| AIM OF THE TASK |
Report how many lines contain the word "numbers" in the listing that follows. Give nothing besides the number.

| GIVEN MATERIAL |
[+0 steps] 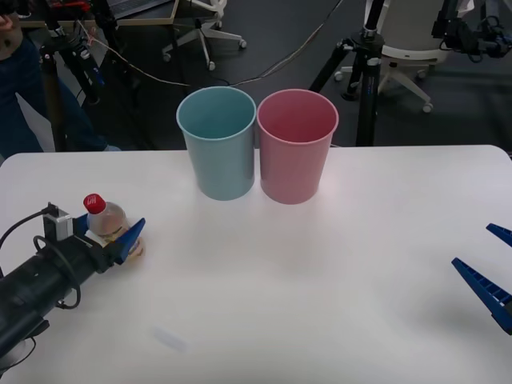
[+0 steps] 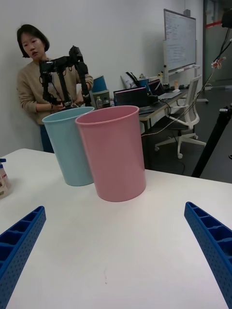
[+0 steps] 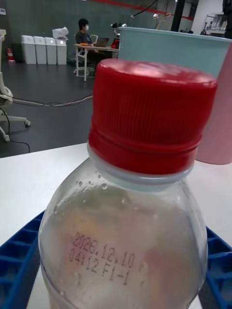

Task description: Grasp the object on the table and drop it into the matching bin: aluminum can to the light blue bin, PET bottle to the pink bin.

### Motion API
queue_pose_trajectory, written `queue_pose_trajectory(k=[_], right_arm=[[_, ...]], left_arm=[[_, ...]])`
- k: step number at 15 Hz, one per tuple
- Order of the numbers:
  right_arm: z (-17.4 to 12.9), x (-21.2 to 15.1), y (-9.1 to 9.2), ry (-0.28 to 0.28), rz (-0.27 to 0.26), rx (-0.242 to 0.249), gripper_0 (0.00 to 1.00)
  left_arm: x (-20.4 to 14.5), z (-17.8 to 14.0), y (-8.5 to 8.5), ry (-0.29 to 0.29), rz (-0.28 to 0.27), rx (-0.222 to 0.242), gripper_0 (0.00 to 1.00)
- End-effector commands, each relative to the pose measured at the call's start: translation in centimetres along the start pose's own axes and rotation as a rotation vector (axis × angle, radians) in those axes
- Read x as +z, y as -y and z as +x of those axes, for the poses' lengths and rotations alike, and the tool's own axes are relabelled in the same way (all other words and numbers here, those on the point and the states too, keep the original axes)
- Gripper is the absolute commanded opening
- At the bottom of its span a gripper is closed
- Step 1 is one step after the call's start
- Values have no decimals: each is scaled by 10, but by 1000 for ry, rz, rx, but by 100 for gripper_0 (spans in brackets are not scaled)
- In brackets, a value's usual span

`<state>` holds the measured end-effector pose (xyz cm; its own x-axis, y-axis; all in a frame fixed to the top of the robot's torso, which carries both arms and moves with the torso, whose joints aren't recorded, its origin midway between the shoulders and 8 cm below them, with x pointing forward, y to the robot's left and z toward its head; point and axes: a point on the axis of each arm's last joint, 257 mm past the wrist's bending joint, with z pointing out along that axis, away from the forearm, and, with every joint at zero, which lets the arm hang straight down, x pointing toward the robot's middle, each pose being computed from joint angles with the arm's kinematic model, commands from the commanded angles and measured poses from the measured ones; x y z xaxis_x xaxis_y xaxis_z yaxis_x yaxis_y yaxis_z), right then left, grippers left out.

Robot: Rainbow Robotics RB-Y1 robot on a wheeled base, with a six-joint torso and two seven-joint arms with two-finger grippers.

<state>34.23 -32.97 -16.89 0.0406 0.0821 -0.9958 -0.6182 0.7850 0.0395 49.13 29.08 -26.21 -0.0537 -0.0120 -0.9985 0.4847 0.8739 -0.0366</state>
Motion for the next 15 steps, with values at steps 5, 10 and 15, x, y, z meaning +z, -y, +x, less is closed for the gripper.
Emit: queue_pose_trajectory(k=[5,10,15], right_arm=[[0,0,0,0,0,0,100],[0,0,0,0,0,0,100],[0,0,0,0,0,0,100]], left_arm=[[-1,-1,-3,2,-6,-2,0],[-6,-5,3,14,26,-2,0],[-37,-21,23,21,55,34,0]])
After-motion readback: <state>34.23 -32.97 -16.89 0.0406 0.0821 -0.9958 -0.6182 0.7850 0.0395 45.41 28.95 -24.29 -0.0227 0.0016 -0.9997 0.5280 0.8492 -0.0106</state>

| EXERCISE RESPONSE |
2